The European Community Shipowners' Associations (ECSA) is the voice of the European shipping industry.

Founded in 1965 under the name Comité des Associations d'Armateurs des Communautés Européennes (CAACE), ECSA promotes the interests of 19 member associations of the EU and Norway. As a trade association, ECSA strives for a regulatory environment that fosters the international competitiveness of European shipping.

ECSA works through a permanent secretariat in Brussels, a Board of Directors and a number of specialised committees and working groups.
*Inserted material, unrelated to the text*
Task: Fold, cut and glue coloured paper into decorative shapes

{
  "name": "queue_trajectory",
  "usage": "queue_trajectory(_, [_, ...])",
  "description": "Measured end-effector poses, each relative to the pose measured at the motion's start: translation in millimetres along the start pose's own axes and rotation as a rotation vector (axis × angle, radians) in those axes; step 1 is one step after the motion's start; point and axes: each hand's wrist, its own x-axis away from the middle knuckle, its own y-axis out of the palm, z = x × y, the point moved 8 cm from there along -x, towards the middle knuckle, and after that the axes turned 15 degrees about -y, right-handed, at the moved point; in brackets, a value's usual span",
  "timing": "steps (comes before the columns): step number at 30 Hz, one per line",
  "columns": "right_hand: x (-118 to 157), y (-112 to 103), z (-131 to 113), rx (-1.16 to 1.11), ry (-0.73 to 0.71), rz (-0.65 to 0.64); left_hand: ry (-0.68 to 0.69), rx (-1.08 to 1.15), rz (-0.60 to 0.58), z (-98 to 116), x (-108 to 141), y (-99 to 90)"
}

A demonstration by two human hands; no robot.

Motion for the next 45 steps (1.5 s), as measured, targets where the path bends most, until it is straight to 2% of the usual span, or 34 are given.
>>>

ECSA’s current President is Philippos Philis, its Vice-President is Karin Orsel.

The organisation is recognised by the European Institutions as the representative body of the European shipping sector, and is registered in the European Commission’s Transparency Register for Interest Representatives since 23 June 2008.

ECSA’s strategic priorities are:

 Climate and Sustainability
 Trade
 Competitiveness
 Internal Market
 Innovation & Digitalisation
 Human Resources
 Safety
 Legal Affairs
 Taxation
 Better Regulation

Member Associations 
(in alphabetical order)

 Belgium: Royal Belgian Shipowners' Association 
 Cyprus: Joint Cyprus Shipowners' Association
 Denmark: Danish Shipping 
 Estonia: Estonian Shipowners' Association
 Finland: Finnish Shipowners' Association
 France: Armateurs de France 
 Germany: Verband Deutscher Reeder 
 Greece: Union of Greek Shipowners 
 Ireland: Irish Chamber of Shipping 
 Italy: Confederazione Italiana Armatori 
 Lithuania: Lithuanian Shipowners
 Luxembourg: Fedilshipping 
 Malta: Malta International Shipping Council
 Netherlands: Koninklijke Vereniging van Nederlandse Reders 
 Norway: Norwegian Shipowners' Association 
 Portugal: Associacao de Armadores da Marinha de Comercio 
 Slovenia: Slovenian Association of Shipowners
 Spain: Asociacion de Navieros Espanoles 
 Sweden: Swedish Shipowners' Association 

Many ECSA members are also members of the International Chamber of Shipping (ICS).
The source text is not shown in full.